Give back nothing but the number of lines in these entries that contain the word "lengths".

Saved entries
+ + + + + + +
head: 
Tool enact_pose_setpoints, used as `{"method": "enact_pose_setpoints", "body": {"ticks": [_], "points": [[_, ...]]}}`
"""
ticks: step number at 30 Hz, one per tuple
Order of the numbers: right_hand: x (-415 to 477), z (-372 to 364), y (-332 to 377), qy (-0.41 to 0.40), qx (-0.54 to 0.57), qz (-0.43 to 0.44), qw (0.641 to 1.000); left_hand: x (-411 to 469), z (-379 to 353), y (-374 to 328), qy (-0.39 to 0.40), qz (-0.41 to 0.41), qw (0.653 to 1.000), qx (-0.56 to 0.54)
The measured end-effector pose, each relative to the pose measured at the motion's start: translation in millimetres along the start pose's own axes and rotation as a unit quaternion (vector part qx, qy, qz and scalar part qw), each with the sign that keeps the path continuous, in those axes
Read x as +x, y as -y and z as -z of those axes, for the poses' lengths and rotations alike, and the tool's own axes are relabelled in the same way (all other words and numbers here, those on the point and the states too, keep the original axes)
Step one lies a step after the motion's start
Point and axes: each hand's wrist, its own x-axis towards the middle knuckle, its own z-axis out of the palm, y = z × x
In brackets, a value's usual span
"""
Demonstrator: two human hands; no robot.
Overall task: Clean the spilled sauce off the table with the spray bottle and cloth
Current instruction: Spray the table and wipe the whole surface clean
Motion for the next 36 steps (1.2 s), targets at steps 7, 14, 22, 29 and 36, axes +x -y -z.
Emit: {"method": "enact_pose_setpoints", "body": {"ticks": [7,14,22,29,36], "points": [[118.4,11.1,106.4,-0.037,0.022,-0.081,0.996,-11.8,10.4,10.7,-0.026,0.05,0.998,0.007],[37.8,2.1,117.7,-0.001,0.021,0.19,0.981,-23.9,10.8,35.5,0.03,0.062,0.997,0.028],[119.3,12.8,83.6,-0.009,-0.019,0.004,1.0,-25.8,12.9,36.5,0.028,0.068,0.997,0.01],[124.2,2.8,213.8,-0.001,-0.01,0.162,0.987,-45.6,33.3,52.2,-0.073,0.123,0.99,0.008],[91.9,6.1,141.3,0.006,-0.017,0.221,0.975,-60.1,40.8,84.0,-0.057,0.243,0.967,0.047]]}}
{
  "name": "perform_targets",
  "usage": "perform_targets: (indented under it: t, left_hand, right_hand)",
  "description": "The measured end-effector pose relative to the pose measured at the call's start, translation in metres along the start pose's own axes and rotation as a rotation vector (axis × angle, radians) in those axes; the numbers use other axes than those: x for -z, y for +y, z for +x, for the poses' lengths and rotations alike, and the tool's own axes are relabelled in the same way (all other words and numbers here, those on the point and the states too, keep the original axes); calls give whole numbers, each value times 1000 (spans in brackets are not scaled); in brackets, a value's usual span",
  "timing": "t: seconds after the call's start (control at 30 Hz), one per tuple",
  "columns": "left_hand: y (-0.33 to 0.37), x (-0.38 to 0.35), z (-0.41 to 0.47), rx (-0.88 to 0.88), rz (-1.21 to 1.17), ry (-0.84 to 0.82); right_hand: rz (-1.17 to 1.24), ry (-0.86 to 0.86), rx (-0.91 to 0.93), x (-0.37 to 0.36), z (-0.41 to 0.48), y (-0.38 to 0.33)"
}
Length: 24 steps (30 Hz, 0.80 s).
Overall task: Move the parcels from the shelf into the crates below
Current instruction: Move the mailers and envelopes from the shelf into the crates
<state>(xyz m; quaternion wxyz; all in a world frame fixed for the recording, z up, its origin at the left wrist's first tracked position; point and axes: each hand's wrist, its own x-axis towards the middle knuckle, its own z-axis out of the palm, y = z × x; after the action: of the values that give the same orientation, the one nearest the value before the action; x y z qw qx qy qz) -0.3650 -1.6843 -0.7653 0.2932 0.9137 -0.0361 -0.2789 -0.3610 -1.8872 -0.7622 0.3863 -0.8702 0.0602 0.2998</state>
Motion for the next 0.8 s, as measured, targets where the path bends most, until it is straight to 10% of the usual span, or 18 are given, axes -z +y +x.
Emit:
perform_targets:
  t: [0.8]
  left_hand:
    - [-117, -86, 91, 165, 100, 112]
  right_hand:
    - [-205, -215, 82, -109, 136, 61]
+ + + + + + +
ANSWER TO THIS PROBLEM ▸
2